文摘Objective: To evaluate the efficacy of endorectal Magnetic Resonance Imaging (MRI) and Magnetic Resonance Spetroscopic Imaging (MRSI) combined with total prostate-specific antigen (tPSA) and free prostate-specific antigen (fPSA) in selecting candidates for biopsy. Subjects and Methods: 246 patients with elevated tPSA (median: 7.81 ng/ml) underwent endorectal MRI and MRSI before Transrectal Ultrasound (TRUS) biopsy (10 peripheral + 2 central cores);patients with positive biopsies were treated with radical intention;those with negative biopsies were followed up and underwent MRSI before each additional biopsy if tPSA rose persistently. Mean follow-up: 27.6 months.

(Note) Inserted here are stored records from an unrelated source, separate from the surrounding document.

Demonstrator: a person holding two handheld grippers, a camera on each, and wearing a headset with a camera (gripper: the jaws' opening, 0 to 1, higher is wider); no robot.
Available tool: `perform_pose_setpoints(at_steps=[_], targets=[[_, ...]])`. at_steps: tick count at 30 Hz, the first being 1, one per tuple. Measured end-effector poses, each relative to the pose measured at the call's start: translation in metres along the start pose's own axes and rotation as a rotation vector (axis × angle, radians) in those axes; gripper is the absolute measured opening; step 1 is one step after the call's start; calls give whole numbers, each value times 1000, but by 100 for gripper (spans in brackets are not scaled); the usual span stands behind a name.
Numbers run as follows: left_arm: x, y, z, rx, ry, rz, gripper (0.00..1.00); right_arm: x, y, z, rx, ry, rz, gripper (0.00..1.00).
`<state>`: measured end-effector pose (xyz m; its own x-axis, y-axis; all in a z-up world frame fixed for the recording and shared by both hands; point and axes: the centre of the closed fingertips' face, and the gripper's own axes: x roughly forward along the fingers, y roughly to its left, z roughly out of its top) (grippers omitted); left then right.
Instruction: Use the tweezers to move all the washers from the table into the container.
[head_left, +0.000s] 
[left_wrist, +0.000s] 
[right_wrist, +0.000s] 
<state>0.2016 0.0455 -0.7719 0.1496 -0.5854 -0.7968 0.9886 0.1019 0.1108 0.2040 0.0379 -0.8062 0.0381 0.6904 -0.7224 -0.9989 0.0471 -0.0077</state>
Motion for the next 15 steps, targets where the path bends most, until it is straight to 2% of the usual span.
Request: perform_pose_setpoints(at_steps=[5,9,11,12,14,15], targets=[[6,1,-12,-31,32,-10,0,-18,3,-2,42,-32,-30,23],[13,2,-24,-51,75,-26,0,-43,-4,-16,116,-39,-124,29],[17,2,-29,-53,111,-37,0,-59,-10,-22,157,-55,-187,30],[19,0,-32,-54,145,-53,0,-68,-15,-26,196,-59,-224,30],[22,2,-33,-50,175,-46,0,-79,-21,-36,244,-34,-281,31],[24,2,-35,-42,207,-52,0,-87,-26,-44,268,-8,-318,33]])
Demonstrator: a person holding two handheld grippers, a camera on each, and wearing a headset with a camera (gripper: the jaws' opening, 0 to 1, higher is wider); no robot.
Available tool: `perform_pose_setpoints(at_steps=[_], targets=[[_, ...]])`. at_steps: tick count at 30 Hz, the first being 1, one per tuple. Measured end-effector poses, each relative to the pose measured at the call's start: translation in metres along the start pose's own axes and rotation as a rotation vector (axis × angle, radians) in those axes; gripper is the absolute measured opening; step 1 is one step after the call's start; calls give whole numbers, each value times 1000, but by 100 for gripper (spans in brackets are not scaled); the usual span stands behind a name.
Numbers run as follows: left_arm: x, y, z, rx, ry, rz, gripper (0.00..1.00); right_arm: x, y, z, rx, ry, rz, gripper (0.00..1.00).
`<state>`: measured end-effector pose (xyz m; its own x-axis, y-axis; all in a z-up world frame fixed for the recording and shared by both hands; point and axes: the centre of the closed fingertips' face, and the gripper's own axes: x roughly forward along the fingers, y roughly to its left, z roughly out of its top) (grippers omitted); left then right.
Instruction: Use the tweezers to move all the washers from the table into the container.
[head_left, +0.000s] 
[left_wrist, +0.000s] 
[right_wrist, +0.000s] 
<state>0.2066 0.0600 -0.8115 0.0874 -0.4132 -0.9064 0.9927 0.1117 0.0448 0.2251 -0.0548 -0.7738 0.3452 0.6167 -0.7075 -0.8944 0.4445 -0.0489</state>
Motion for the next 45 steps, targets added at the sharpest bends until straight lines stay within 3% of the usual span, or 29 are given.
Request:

We compared MRI, MRSI, tPSA, and fPSA with histopathology by sextant and determined the association between the Gleason score and MRI and MRSI. We determined the most accurate combination to detect prostate cancer (PCa) using receiver operating curves;we estimated the odds ratios (OR) and calculated sensitivity, specificity, and positive and negative predictive values. Results: No difference in tPSA was found between patients with and without PCa (p = 0.551). In the peripheral zone, the risk of PCa increased with MRSI grade;patients with high-grade MRSI had the greatest risk of PCa over time (OR = 328.6);the model including MRI, MRSI, tPSA, and fPSA was more accurate (Area under Curve: AUC = 95.7%) than MRI alone (AUC = 85.1%) or fPSA alone (AUC = 78.1%), but not than MRSI alone (94.5%). In the transitional zone, the model was less accurate (AUC = 84.4%). The association (p = 0.005) between MRSI and Gleason score was significant in both zones. Conclusions: MRSI is useful in patients with elevated tPSA. High-grade MRSI lesions call for repeated biopsies. Men with negative MRSI may forgo further biopsies because a significantly high Gleason lesion is very unlikely.